**What the exercise asks**.
With nothing added or left out, output the listing that follows.

----

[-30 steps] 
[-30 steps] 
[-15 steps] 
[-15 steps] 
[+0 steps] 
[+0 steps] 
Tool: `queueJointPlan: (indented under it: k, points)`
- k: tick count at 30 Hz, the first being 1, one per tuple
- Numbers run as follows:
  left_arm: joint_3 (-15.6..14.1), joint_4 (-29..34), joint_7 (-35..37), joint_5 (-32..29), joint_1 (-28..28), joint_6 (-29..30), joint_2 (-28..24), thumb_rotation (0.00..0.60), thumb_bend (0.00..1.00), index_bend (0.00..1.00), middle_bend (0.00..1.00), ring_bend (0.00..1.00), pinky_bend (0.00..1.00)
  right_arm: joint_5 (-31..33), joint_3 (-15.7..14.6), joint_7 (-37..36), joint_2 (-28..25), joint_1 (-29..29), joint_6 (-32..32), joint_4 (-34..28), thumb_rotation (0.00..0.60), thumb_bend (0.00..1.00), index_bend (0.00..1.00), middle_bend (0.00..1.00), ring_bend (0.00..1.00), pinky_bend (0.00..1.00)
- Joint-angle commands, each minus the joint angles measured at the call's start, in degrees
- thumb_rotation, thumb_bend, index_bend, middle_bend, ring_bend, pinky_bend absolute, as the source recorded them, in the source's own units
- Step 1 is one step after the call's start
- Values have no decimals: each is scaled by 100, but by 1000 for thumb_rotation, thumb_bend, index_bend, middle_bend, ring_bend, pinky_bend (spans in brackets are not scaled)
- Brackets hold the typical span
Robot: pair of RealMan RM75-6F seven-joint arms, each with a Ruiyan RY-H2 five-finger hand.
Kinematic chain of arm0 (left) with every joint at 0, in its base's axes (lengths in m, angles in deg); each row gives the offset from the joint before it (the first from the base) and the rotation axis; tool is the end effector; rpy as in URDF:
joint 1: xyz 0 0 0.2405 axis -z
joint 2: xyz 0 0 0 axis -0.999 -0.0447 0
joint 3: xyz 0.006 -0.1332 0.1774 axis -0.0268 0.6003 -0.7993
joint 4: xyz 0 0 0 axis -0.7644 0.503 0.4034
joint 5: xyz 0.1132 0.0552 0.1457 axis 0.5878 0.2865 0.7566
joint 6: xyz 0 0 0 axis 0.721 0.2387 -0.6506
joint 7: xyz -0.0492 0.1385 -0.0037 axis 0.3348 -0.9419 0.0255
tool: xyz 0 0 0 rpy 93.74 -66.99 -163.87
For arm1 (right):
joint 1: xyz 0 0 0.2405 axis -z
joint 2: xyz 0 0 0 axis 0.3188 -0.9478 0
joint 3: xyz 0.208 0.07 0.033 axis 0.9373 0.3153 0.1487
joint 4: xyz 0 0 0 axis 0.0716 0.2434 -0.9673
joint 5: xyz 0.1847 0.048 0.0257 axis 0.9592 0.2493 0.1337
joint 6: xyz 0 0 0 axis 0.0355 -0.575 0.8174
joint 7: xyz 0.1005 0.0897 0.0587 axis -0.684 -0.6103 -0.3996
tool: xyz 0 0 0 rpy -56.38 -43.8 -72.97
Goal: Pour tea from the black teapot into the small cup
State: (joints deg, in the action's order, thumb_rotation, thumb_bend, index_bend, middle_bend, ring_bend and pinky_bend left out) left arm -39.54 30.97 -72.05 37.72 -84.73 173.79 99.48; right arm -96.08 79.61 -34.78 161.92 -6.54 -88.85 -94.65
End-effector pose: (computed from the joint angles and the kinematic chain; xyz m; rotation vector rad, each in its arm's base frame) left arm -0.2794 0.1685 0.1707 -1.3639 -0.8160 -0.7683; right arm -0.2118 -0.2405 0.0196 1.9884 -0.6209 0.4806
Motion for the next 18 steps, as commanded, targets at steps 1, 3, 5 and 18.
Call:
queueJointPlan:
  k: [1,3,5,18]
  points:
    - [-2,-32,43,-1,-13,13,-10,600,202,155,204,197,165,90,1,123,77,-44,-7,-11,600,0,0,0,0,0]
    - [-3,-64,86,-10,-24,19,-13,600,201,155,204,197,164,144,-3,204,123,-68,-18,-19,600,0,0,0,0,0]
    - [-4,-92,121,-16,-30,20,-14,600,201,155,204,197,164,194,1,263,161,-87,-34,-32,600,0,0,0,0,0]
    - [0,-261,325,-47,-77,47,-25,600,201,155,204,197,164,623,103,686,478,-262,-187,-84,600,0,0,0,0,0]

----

**Expected answer**.
[-30 steps] 
[-30 steps] 
[-15 steps] 
[-15 steps] 
[+0 steps] 
[+0 steps] 
Tool: `queueJointPlan: (indented under it: k, points)`
- k: tick count at 30 Hz, the first being 1, one per tuple
- Numbers run as follows:
  left_arm: joint_3 (-15.6..14.1), joint_4 (-29..34), joint_7 (-35..37), joint_5 (-32..29), joint_1 (-28..28), joint_6 (-29..30), joint_2 (-28..24), thumb_rotation (0.00..0.60), thumb_bend (0.00..1.00), index_bend (0.00..1.00), middle_bend (0.00..1.00), ring_bend (0.00..1.00), pinky_bend (0.00..1.00)
  right_arm: joint_5 (-31..33), joint_3 (-15.7..14.6), joint_7 (-37..36), joint_2 (-28..25), joint_1 (-29..29), joint_6 (-32..32), joint_4 (-34..28), thumb_rotation (0.00..0.60), thumb_bend (0.00..1.00), index_bend (0.00..1.00), middle_bend (0.00..1.00), ring_bend (0.00..1.00), pinky_bend (0.00..1.00)
- Joint-angle commands, each minus the joint angles measured at the call's start, in degrees
- thumb_rotation, thumb_bend, index_bend, middle_bend, ring_bend, pinky_bend absolute, as the source recorded them, in the source's own units
- Step 1 is one step after the call's start
- Values have no decimals: each is scaled by 100, but by 1000 for thumb_rotation, thumb_bend, index_bend, middle_bend, ring_bend, pinky_bend (spans in brackets are not scaled)
- Brackets hold the typical span
Robot: pair of RealMan RM75-6F seven-joint arms, each with a Ruiyan RY-H2 five-finger hand.
Kinematic chain of arm0 (left) with every joint at 0, in its base's axes (lengths in m, angles in deg); each row gives the offset from the joint before it (the first from the base) and the rotation axis; tool is the end effector; rpy as in URDF:
joint 1: xyz 0 0 0.2405 axis -z
joint 2: xyz 0 0 0 axis -0.999 -0.0447 0
joint 3: xyz 0.006 -0.1332 0.1774 axis -0.0268 0.6003 -0.7993
joint 4: xyz 0 0 0 axis -0.7644 0.503 0.4034
joint 5: xyz 0.1132 0.0552 0.1457 axis 0.5878 0.2865 0.7566
joint 6: xyz 0 0 0 axis 0.721 0.2387 -0.6506
joint 7: xyz -0.0492 0.1385 -0.0037 axis 0.3348 -0.9419 0.0255
tool: xyz 0 0 0 rpy 93.74 -66.99 -163.87
For arm1 (right):
joint 1: xyz 0 0 0.2405 axis -z
joint 2: xyz 0 0 0 axis 0.3188 -0.9478 0
joint 3: xyz 0.208 0.07 0.033 axis 0.9373 0.3153 0.1487
joint 4: xyz 0 0 0 axis 0.0716 0.2434 -0.9673
joint 5: xyz 0.1847 0.048 0.0257 axis 0.9592 0.2493 0.1337
joint 6: xyz 0 0 0 axis 0.0355 -0.575 0.8174
joint 7: xyz 0.1005 0.0897 0.0587 axis -0.684 -0.6103 -0.3996
tool: xyz 0 0 0 rpy -56.38 -43.8 -72.97
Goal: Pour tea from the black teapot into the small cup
State: (joints deg, in the action's order, thumb_rotation, thumb_bend, index_bend, middle_bend, ring_bend and pinky_bend left out) left arm -39.54 30.97 -72.05 37.72 -84.73 173.79 99.48; right arm -96.08 79.61 -34.78 161.92 -6.54 -88.85 -94.65
End-effector pose: (computed from the joint angles and the kinematic chain; xyz m; rotation vector rad, each in its arm's base frame) left arm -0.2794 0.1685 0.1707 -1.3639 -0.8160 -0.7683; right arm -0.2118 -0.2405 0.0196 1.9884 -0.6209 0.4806
Motion for the next 18 steps, as commanded, targets at steps 1, 3, 5 and 18.
Call:
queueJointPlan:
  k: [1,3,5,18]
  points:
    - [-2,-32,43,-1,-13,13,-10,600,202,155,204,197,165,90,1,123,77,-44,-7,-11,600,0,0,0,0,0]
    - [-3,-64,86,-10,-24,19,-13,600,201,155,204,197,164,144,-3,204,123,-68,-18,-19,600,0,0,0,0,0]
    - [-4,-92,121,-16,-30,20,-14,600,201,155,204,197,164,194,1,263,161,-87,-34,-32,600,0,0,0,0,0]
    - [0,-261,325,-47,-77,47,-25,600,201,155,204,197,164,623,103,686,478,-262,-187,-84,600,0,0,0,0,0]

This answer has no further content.